Bir ibretlik hikaye [28 Haziran 2013 Cuma]


Anlatılır ki; adamın biri, yaptırdığı çeşmenin kitabesine “Her kula helal, Müslümana haram” yazdırmış.
Bunu okuyan Bursa ahalisi kadıya şikâyete koşmuş.
Adamı bulup getirmişler. “Bilmez misin fitne çıkarmak en büyük suçtur?” Diye hesap sormuşlar.
“Yazdığımın doğruluğunu belgelerim, fakat sultanın kendisine” demiş adam!

Kısa zaman sonra huzura alınınca, istediği şu olmuş:
“Herhangi bir havradan, herhangi bir zamanda, herhangi bir hahamı tutuklayın Padişahım, bakalım bir haftada neler olacak.”

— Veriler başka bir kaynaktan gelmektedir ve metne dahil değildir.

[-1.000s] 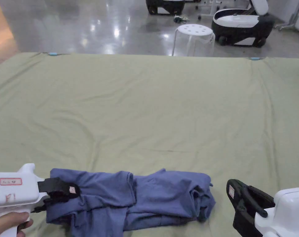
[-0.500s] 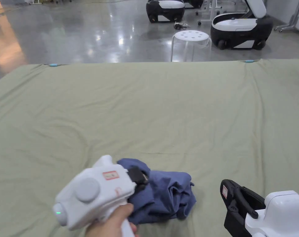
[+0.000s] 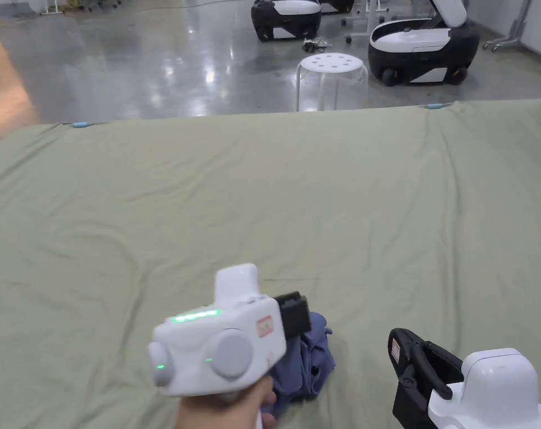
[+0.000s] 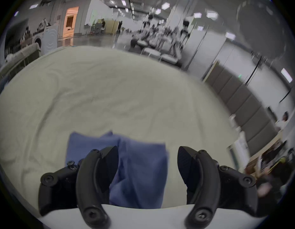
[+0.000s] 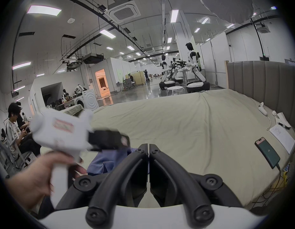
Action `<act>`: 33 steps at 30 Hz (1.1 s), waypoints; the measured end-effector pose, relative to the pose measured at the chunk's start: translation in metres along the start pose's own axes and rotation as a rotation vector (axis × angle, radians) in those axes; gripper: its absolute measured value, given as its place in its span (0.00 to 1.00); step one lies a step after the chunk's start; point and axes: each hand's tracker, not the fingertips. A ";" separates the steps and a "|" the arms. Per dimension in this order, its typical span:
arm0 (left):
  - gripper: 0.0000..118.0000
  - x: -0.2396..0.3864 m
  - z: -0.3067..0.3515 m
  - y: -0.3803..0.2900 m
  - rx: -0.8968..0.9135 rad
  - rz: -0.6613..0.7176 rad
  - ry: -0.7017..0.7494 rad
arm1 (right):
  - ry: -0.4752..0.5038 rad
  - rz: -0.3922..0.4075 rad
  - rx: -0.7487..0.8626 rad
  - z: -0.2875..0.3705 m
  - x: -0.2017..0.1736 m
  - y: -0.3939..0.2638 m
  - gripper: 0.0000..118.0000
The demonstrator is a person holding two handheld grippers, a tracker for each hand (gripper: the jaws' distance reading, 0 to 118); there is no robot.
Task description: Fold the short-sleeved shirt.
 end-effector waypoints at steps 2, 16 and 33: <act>0.63 -0.013 0.023 0.013 0.056 -0.014 0.003 | -0.003 0.008 -0.003 0.000 -0.001 -0.001 0.02; 0.03 -0.042 -0.052 -0.036 -0.190 0.166 -0.212 | 0.002 -0.001 -0.097 -0.027 0.008 0.000 0.02; 0.70 -0.183 0.086 0.012 0.055 0.303 -0.200 | 0.390 -0.147 -0.345 -0.152 0.008 -0.050 0.02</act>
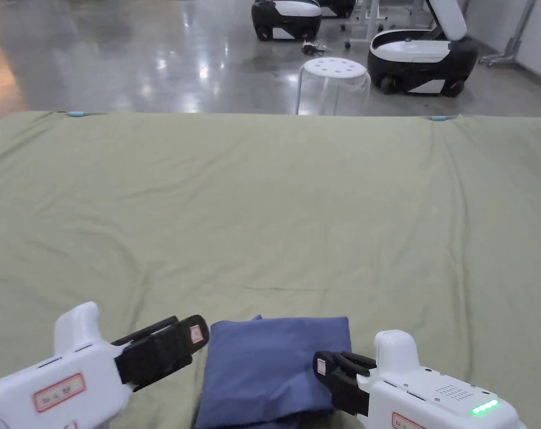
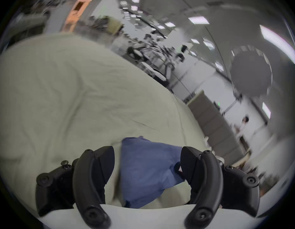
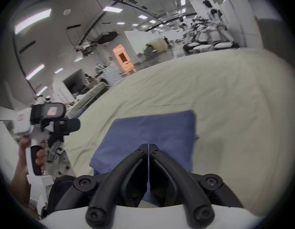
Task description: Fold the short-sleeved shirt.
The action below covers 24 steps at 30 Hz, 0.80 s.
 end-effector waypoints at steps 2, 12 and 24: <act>0.70 -0.033 -0.005 0.007 -0.050 0.172 -0.054 | -0.136 0.013 -0.042 -0.008 0.004 -0.007 0.02; 0.68 -0.039 -0.128 -0.040 -0.436 0.215 -0.130 | -0.175 -0.049 -0.050 -0.014 0.007 -0.003 0.02; 0.22 -0.014 -0.090 0.005 -0.357 0.013 0.045 | -0.135 -0.042 0.058 0.017 -0.017 0.017 0.02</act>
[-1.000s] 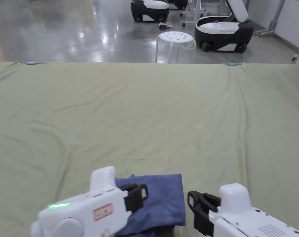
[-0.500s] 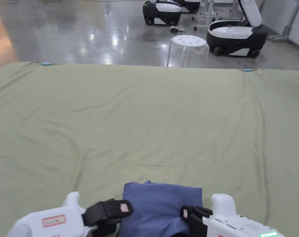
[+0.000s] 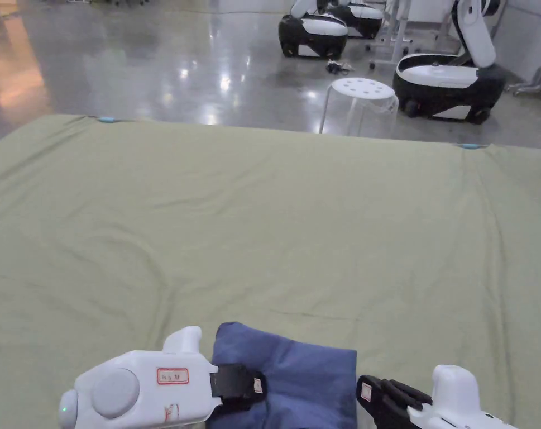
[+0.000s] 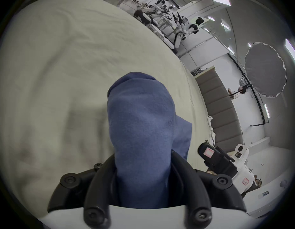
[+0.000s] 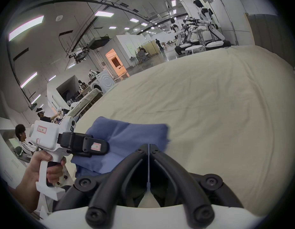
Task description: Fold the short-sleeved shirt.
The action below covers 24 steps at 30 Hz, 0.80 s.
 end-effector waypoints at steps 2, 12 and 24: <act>0.22 -0.021 0.030 0.013 0.002 -0.008 0.024 | -0.001 0.008 0.013 0.007 -0.006 0.005 0.02; 0.22 -0.207 0.190 0.084 0.052 0.132 0.332 | -0.004 0.027 0.004 0.010 -0.033 -0.005 0.02; 0.71 -0.241 0.271 0.074 0.269 0.323 0.401 | 0.041 0.003 -0.016 0.017 -0.054 -0.012 0.02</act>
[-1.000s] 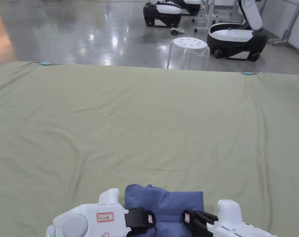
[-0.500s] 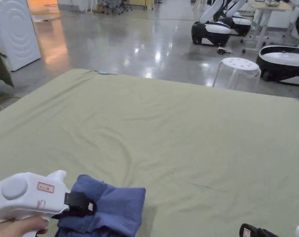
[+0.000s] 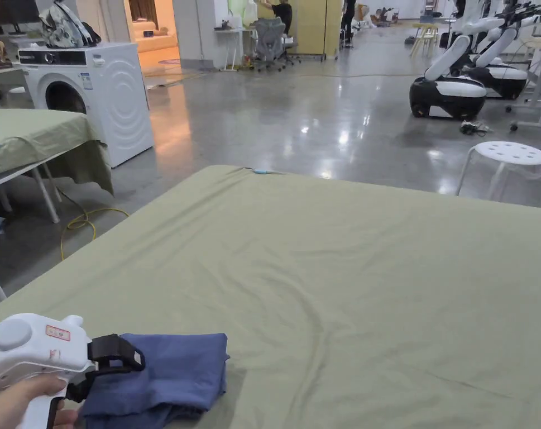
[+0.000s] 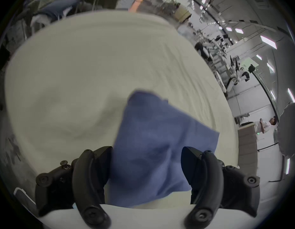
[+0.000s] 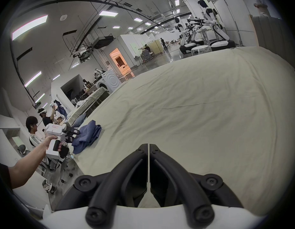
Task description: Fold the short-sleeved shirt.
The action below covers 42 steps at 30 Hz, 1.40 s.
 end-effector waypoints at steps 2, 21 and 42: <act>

Haber duyulduğu anda bütün Yahudi ve azınlıklar bir olmuş ve “Ne bu zulüm, neler oluyor, din adamımızı neden tutuklarsınız, biz ona kefiliz” diye feryada başlamışlar. Komşu hükümdarlar bile elçiler, mektuplar yollamış.
Bir hafta sonunda serbest kalmış haham.
Bu defa da teşekkürler, minnetler, hediyeler uçuşmuş…

Aynı denemeyi, yine sıradan bir Hıristiyan papazda tekrarlamışlar.
Aynı şeyler tekrar yaşanmış, memleket ayağa kalkmış…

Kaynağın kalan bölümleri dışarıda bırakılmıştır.